11. The system of claim 10, wherein the first data flow pipeline comprises a first encoder, wherein the second data flow pipeline comprises a second encoder, and wherein the second encoder comprises trainable low-rank matrices to efficiently adapt model parameters.
12. The system of claim 11, the operations further comprising:
applying the second encoder to all pre-trained weight matrices in sub-layers of the first encoder, wherein the sub-layers comprise a multi-head attention (MHA) layer and a feed-forward (FF) layer.
13. The system of claim 11, wherein the second encoder comprises a low-rank adaptation (LoRA).

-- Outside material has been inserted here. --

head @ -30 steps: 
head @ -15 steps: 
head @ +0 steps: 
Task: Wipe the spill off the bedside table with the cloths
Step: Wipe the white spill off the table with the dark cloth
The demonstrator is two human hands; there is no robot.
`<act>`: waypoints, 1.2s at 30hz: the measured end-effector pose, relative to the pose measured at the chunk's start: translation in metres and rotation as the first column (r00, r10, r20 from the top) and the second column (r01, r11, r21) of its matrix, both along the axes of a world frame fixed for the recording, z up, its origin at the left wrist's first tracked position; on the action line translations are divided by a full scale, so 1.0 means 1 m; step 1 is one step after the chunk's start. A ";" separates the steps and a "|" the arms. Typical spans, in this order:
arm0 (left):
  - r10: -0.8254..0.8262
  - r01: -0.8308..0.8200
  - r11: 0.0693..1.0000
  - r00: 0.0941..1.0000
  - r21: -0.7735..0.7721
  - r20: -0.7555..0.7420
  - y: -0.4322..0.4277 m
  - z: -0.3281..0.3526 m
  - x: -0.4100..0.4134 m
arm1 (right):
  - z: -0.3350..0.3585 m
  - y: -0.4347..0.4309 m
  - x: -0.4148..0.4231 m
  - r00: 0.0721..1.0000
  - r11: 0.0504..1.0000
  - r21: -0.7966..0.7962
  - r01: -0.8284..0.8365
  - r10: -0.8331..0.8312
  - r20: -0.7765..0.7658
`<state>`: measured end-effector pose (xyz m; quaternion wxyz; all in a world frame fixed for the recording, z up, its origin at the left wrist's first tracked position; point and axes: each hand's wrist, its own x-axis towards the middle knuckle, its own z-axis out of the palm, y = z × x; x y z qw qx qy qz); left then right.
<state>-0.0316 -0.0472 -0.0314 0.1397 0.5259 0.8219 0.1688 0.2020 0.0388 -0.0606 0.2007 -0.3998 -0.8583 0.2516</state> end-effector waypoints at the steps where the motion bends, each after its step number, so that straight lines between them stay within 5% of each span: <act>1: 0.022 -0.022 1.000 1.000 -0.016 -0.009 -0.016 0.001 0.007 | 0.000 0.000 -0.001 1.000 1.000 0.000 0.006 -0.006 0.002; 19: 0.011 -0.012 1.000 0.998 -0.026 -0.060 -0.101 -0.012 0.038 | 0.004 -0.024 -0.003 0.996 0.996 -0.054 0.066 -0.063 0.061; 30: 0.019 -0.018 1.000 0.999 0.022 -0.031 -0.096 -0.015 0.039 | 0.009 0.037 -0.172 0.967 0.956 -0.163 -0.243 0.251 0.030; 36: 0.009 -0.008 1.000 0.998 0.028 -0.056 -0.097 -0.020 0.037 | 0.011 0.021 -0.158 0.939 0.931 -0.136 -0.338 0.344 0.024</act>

14. The system of claim 10, the operations further comprising:
applying distinct final layer normalizations before passing encoder outputs from the first data flow pipeline and the second data flow pipeline to their respective decoders.
15. The system of claim 10, the operations further comprising:
determining a final recognition output between outputs from a first decoder of a first data flow pipeline and from a second decoder of the second data flow pipeline by applying a decoder selection mechanism.

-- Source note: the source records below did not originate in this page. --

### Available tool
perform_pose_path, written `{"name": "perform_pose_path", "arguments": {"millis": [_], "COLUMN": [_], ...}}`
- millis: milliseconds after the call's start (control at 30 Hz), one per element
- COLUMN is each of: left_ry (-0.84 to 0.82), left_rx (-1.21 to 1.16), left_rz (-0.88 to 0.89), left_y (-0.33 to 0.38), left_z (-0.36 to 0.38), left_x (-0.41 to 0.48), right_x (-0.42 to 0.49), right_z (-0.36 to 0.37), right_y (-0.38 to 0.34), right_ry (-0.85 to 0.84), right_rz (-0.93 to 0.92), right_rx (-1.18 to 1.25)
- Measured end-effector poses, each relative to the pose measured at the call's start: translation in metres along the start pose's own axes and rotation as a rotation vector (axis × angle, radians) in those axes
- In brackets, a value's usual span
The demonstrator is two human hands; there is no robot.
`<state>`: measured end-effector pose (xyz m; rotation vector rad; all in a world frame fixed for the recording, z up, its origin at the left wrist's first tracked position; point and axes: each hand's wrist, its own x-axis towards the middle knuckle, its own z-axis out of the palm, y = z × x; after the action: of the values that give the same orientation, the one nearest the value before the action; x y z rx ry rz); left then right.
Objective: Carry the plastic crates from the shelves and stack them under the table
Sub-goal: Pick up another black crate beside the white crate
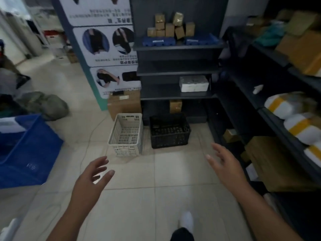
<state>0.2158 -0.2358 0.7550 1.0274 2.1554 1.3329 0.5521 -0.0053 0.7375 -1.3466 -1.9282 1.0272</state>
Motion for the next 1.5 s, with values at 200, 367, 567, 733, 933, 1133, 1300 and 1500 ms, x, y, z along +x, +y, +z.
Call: {"name": "perform_pose_path", "arguments": {"millis": [200, 367, 567, 733, 933, 1133, 1300, 1500], "left_ry": [-0.021, -0.047, -0.087, -0.15, -0.242, -0.247, -0.088, 0.128], "left_rx": [0.023, 0.013, -0.023, -0.027, -0.008, 0.03, 0.076, 0.14], "left_rz": [0.022, 0.005, -0.033, -0.069, -0.164, -0.342, -0.474, -0.671], "left_y": [0.016, 0.032, 0.024, -0.021, -0.07, -0.155, -0.289, -0.459], "left_z": [0.077, 0.128, 0.169, 0.216, 0.29, 0.381, 0.474, 0.574], "left_x": [0.146, 0.261, 0.388, 0.517, 0.663, 0.744, 0.792, 0.829], "right_x": [0.137, 0.253, 0.381, 0.491, 0.618, 0.731, 0.817, 0.87], "right_z": [0.0, 0.002, 0.023, 0.068, 0.122, 0.185, 0.26, 0.347], "right_y": [0.025, 0.024, 0.032, 0.056, 0.108, 0.214, 0.361, 0.532], "right_ry": [0.0, -0.046, -0.095, -0.098, -0.126, -0.146, -0.077, -0.135], "right_rz": [0.0, 0.015, 0.063, 0.126, 0.267, 0.374, 0.382, 0.375], "right_rx": [0.008, -0.018, -0.079, -0.153, -0.226, -0.297, -0.316, -0.484]}}
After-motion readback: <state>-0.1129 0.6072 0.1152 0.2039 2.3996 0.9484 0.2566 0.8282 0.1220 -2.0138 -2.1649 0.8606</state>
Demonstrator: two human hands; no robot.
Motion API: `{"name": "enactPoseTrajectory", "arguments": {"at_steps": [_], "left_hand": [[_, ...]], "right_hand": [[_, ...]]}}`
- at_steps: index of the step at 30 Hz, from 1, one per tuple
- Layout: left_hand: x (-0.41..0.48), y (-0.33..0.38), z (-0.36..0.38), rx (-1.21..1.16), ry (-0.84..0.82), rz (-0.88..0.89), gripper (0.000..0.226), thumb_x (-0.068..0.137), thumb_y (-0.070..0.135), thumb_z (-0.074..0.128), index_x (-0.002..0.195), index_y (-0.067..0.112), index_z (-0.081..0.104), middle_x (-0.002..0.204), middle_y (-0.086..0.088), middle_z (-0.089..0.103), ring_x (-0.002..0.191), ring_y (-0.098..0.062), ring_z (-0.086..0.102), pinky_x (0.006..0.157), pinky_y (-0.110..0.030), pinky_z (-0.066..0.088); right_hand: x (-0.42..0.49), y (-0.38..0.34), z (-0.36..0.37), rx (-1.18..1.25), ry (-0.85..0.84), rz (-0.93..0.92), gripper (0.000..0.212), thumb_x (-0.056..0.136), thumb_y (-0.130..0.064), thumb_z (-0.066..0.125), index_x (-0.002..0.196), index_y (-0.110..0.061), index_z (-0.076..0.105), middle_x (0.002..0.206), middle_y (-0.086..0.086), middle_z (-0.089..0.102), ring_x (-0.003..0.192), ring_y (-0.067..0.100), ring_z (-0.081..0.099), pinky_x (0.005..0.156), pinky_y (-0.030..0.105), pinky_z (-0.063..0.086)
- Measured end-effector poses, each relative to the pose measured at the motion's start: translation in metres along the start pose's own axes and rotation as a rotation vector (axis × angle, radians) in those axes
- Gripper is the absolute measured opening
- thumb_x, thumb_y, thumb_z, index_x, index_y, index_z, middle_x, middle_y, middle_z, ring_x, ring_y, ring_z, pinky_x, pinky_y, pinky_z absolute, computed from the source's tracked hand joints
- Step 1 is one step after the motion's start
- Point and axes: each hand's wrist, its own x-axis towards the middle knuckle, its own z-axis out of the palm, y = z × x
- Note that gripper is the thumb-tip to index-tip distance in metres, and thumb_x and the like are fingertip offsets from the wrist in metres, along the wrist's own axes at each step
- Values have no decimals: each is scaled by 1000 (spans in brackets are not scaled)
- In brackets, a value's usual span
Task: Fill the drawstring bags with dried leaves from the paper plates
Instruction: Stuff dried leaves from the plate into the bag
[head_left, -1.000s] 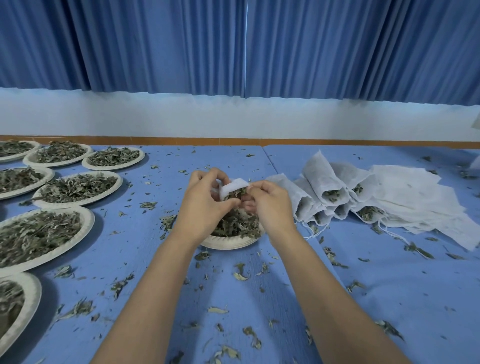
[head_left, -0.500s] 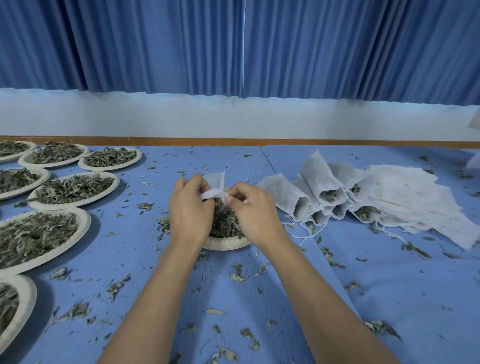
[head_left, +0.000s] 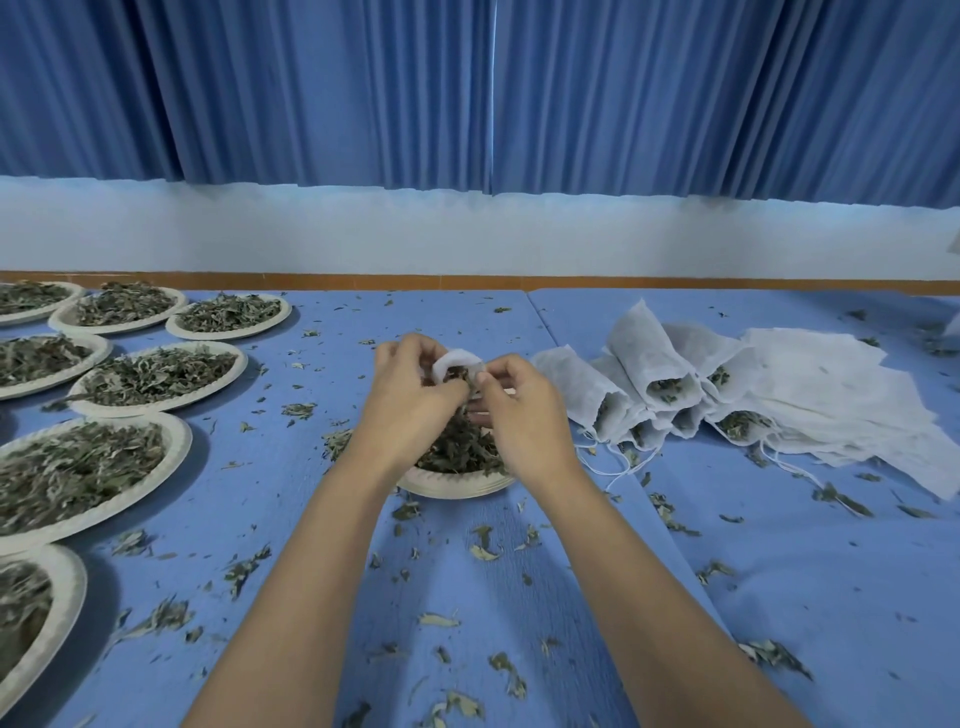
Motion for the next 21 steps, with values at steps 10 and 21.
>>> {"name": "enactPoseTrajectory", "arguments": {"at_steps": [10, 21], "left_hand": [[-2, -11, 4, 146, 229, 131, 34, 77, 13, 74, 62, 21, 45, 71, 3, 46, 60, -8, 40, 53, -13, 34], [-3, -14, 7, 264, 363, 153, 36, 76, -10, 51, 61, 19, 38, 69, 4, 40, 59, -7, 36, 53, -13, 32]], "right_hand": [[1, -1, -3, 81, -42, 38, 25, 95, -7, 50, 75, -19, 57, 73, -2, 63, 71, 15, 65, 71, 27, 54], [-2, -5, -9, 144, -152, 49, 23, 89, -4, 56, 70, -16, 60, 75, 9, 58, 76, 22, 50, 81, 45, 45]]}}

16. A non-transitory computer-readable storage medium, storing computer-readable instructions that upon execution by a processor cause the processor to implement operations comprising:
maintaining a first data flow pipeline of the machine learning model, wherein the first data flow pipeline comprises pre-trained parameters and is pre-trained to recognize existing languages based on input audio;
configuring a second data flow pipeline of the machine learning model, wherein the second data flow pipeline is configured to utilize the pre-trained parameters of the first data flow pipeline and leverage additional parameters, and wherein the additional parameters are trainable; and
fine-tuning the machine learning model by exclusively updating the additional parameters of the second data flow pipeline using data from the new languages, wherein the machine learning model is fine-tuned to recognize the new languages based on input audio while preserving performance in recognizing the existing languages.
17. The non-transitory computer-readable storage medium of claim 16, wherein the first data flow pipeline comprises a first encoder, wherein the second data flow pipeline comprises a second encoder, and wherein the second encoder comprises trainable low-rank matrices to efficiently adapt model parameters.

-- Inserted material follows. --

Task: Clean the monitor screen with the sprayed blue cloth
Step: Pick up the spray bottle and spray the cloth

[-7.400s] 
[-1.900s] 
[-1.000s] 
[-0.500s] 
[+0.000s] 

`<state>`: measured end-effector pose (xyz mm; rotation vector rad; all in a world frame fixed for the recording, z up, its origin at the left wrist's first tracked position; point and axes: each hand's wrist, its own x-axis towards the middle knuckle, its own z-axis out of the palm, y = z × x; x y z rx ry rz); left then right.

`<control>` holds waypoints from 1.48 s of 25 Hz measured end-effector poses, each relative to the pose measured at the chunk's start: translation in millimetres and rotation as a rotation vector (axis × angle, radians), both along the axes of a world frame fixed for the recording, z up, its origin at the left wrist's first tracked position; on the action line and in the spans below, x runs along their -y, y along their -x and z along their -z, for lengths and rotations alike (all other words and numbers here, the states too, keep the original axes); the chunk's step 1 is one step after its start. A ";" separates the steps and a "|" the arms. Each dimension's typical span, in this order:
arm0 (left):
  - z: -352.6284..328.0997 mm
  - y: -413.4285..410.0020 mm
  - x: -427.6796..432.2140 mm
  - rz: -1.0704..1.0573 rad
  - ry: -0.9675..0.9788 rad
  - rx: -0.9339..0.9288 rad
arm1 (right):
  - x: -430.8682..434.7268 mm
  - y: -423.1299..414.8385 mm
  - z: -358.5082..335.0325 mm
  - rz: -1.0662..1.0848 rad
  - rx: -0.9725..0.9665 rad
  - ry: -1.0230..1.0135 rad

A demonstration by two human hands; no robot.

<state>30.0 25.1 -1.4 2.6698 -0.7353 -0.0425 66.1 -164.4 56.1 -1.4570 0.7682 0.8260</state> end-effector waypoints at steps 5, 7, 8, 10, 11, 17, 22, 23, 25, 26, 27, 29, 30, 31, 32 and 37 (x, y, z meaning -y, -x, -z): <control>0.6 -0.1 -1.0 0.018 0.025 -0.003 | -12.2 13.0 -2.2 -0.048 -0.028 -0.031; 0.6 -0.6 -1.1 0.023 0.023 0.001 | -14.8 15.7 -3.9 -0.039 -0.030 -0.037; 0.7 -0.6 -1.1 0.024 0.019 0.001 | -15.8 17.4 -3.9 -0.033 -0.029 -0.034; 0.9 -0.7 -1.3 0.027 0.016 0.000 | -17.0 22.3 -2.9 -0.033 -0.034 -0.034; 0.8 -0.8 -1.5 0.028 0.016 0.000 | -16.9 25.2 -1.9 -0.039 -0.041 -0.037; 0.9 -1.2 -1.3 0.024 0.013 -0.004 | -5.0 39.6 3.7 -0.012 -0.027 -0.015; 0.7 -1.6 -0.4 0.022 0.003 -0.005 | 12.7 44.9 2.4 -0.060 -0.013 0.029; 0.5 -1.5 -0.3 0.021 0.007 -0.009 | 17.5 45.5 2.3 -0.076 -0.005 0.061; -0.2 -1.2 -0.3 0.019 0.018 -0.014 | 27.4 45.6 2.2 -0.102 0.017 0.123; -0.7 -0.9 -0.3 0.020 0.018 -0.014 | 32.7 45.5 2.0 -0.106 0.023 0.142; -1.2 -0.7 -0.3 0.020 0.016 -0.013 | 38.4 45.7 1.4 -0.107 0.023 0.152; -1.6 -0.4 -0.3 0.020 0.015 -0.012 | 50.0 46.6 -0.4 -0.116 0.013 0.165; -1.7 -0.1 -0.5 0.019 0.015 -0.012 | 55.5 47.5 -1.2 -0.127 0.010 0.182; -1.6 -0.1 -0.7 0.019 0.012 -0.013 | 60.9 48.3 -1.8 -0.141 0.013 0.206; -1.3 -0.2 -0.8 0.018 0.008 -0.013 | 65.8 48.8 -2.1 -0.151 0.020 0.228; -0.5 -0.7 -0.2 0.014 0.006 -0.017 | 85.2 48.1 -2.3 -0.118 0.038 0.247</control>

18. The non-transitory computer-readable storage medium of claim 17, the operations further comprising:
applying the second encoder to all pre-trained weight matrices in sub-layers of the first encoder, wherein the sub-layers comprise a multi-head attention (MHA) layer and a feed-forward (FF) layer.
19. The non-transitory computer-readable storage medium of claim 16, the operations further comprising
applying distinct final layer normalizations before passing encoder outputs from the first data flow pipeline and the second data flow pipeline to their respective decoders.
20. The non-transitory computer-readable storage medium of claim 16, the operations further comprising:
determining a final recognition output between outputs from a first decoder of a first data flow pipeline and from a second decoder of the second data flow pipeline by applying a decoder selection mechanism.